There isn't a 5th Wed in Aug 2026

Analysis

It would be easiest to do this using one of the date/time modules, but I perversely did it without.

My approach, using as an example the data for Example 1 above, is:

  • Get the day of the week of the 1st of January 2024 (see below)
  • From that get the day of the week of the 1st of April 2024
  • From that get the date of first Tuesday of April 2024
  • From that get the date of the 3rd Tuesday

To get the day of the week of the 1st of January 2024 I start with the knowledge that 1 January 1753 (the first full year of the Gregorian Calendar) was a Monday. I then cycle through the years from 1753 to 2024 adding 1 day for each non-leap year (eg Monday → Tuesday) and 2 for every leap year (eg Monday → Wednesday).

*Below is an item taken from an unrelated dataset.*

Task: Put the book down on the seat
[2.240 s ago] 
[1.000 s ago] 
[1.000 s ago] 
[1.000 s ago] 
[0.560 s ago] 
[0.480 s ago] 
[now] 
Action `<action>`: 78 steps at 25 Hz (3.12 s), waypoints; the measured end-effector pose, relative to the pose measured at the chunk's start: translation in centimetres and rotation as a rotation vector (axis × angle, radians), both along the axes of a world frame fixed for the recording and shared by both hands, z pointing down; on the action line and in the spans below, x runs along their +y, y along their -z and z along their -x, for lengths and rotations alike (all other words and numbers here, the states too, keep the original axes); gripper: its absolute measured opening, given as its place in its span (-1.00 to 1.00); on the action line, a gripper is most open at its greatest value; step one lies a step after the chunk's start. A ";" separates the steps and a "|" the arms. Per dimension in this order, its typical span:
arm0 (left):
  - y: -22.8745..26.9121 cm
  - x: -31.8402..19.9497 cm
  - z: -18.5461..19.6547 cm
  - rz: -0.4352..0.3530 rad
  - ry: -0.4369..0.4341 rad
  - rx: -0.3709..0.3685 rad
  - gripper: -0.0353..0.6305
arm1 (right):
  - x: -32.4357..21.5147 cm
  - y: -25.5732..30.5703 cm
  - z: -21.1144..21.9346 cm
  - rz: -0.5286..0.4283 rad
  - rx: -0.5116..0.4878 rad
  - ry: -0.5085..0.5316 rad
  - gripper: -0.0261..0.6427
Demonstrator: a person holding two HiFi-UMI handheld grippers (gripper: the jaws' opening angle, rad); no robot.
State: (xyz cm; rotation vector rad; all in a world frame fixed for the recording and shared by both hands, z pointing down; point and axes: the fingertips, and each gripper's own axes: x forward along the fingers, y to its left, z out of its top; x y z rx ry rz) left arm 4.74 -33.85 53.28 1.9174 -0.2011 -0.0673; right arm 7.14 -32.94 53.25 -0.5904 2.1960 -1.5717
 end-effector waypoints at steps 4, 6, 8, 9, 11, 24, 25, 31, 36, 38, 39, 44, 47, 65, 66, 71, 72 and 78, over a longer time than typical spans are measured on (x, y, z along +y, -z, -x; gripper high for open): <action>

The last step is to check whether the day exists - for example the 32nd of April doesn't - and to respond appropriately.

As you will see from my sample output this works for any date from 1753 to 9999 and beyond, up to the largest year number your system can handle, though it will take rather a long time for very large numbers.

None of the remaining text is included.